Belated Thoughts: Evangelion 3.0 + 1.01: Thrice Upon A Time (2021)
Had been putting this one off for the kind of time and bandwidth needed to finally digest it, and unfortunately it's pretty much everything I feared it would be.
Visually strong, but so far up its own ass that it ends up designating the entire Rebuild concept to KY Jelly status.
With the original series, the enemy/obstruction was growing up and perpetuating the awfulness of our previous generations.
With Rebuild, the enemy/obstruction is Anno's indifference.
Again, another case of being given all the toys, but no clue as to what to do with all of them. The finale ends up being less a functional dramatic piece of work, and more a grand canvas to get out years of latent, unrealized ideas whether or not it tells a story or evokes an emotion. In the end, Rebuild is little more than an increasingly overwrought rag more interested in fan service and fetishism to the point that it all feels pretty perfunctory and without much left to say. Twenty four years after The End of Evangelion (1997), it's pretty clear that whatever personal turmoil led to the epoch making confessional that is the original series has come around, and it isn't terribly interested in anything outside of objects. The once very compelling character landscape of NGE is now pure spectacle with nothing driving it all but fleeting baubles of interest. Despite all its incredible production muscle, the entire affair is an inert one punctuated by assumptions of depth.
For me there is no sensitivity to incident which is to say that nothing really breathes, which is what I need for moments to build and deliver. There is a lot thrown at us, but those aren't really scenes. Rather they are wildly complex ideas and opportunities for animators to strut their best, but with no authentic purpose outside of how cool it might be. It's something that pervades the Rebuilds, but it is in overdrive here to the point that I felt nothing for anything or anyone.
Worse yet, it's clear that Anno has only learned the wrong things since the original series. The conclusion he comes to here is so backward, so toxic, that it's hard to believe it was written by the same person.
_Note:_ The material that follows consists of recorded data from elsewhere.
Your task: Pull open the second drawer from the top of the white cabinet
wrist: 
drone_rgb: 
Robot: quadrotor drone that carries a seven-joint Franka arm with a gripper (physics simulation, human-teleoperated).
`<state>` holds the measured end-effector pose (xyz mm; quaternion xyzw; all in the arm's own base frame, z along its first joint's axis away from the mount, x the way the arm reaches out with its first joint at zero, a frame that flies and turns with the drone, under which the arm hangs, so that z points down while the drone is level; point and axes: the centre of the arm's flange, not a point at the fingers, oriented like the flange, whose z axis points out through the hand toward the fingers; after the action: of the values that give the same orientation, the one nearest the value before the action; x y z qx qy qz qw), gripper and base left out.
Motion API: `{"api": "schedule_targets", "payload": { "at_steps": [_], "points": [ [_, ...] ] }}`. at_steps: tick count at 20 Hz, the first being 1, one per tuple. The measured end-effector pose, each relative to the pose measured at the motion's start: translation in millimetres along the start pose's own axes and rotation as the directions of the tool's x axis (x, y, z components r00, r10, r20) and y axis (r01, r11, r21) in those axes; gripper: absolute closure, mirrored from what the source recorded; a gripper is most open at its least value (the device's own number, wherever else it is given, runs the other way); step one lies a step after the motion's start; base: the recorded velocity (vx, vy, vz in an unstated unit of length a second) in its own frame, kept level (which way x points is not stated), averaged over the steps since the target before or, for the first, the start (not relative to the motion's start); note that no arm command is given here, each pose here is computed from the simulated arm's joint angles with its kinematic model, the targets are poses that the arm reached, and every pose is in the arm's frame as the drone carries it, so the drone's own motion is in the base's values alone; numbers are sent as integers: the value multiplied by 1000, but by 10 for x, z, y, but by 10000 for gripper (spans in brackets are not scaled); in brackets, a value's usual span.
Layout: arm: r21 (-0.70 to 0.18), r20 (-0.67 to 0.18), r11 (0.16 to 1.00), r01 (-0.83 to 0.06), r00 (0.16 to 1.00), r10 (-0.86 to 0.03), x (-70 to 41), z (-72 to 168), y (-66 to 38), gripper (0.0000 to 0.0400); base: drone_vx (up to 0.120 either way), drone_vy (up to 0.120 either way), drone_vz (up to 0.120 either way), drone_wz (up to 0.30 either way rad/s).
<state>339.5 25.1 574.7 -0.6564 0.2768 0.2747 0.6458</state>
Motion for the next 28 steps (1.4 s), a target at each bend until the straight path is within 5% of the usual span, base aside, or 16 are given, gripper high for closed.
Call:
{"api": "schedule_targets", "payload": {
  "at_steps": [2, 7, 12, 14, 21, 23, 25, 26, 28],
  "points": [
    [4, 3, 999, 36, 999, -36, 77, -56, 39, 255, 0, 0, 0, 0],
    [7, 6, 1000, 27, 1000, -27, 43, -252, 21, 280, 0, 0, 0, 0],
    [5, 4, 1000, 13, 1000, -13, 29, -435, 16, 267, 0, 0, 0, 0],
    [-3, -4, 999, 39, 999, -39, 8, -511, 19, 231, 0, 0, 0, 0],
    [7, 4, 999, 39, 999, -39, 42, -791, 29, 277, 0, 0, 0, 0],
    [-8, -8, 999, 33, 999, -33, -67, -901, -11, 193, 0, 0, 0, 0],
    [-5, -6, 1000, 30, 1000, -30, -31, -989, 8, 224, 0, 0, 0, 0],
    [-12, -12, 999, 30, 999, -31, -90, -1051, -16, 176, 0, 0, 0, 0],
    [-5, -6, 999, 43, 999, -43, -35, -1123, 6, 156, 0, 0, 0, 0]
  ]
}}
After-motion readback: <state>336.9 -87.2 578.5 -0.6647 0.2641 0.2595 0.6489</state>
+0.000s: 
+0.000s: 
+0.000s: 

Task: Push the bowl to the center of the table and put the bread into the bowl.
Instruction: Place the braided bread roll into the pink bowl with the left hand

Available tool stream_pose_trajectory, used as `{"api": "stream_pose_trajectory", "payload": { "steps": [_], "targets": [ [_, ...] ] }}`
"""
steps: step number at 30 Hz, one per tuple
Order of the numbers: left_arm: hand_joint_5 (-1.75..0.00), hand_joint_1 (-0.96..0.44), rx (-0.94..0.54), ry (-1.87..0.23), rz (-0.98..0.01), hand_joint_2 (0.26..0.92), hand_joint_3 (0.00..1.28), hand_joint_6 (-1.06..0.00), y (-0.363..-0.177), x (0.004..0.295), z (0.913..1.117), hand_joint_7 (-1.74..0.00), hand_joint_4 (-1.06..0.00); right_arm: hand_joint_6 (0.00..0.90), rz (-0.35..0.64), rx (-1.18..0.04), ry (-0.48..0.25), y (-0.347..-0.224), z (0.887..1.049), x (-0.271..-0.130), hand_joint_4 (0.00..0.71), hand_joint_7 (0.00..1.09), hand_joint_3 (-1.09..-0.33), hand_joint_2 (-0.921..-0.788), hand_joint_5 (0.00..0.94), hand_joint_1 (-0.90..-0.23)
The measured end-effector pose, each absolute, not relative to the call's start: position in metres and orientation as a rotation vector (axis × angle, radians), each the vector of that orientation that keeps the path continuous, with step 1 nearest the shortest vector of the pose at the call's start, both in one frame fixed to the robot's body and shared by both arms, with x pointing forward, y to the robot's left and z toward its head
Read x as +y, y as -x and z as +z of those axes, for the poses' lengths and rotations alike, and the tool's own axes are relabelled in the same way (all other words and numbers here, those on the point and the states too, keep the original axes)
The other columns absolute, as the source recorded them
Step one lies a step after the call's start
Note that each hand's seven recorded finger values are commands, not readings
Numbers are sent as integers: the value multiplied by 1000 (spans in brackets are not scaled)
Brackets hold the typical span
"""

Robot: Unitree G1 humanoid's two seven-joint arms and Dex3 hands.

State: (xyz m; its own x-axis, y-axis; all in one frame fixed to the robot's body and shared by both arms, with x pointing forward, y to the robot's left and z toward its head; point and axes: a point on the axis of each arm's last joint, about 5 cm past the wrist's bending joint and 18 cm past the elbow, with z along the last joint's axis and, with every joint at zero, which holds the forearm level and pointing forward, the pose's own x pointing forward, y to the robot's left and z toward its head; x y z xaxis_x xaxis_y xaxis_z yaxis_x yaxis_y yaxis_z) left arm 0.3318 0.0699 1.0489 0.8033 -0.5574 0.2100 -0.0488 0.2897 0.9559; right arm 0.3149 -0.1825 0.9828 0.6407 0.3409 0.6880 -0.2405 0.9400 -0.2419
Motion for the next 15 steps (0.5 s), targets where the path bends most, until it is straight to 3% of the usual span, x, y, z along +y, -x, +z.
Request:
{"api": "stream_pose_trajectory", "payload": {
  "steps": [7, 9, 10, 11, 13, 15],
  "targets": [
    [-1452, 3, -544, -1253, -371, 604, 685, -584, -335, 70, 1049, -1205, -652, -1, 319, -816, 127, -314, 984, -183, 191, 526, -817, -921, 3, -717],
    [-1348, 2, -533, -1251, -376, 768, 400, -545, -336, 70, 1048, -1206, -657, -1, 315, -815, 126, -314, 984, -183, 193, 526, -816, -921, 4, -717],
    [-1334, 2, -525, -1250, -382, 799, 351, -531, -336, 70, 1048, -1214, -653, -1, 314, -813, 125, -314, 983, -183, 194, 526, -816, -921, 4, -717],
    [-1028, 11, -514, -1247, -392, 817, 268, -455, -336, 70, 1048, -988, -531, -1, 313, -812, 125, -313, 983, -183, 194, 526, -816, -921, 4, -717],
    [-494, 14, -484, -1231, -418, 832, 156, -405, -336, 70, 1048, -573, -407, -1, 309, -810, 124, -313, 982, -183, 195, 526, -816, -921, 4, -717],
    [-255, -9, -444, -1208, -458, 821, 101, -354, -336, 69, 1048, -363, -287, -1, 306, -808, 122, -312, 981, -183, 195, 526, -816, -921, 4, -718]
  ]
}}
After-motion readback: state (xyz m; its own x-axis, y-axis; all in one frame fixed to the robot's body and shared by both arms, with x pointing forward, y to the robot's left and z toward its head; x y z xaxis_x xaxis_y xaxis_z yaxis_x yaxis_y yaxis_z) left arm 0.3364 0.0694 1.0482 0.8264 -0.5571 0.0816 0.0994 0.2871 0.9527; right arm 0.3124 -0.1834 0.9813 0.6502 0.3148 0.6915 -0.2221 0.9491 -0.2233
If anything, it kind of taints the original if these feelings were always at the back of his mind. That, or marriage and life beyond has rendered him into something the opposite of what made the original so powerful to me.
The fact that it's now all about objects and incident without humanity is the wrong kind of depressing. It decides that the finale of Gunbuster with its Black Hole Bomb was infinitely more interesting than the choices pilots were making or exploring. Give an artist everything they could possibly want, and the end product might be telling of their deepest intentions.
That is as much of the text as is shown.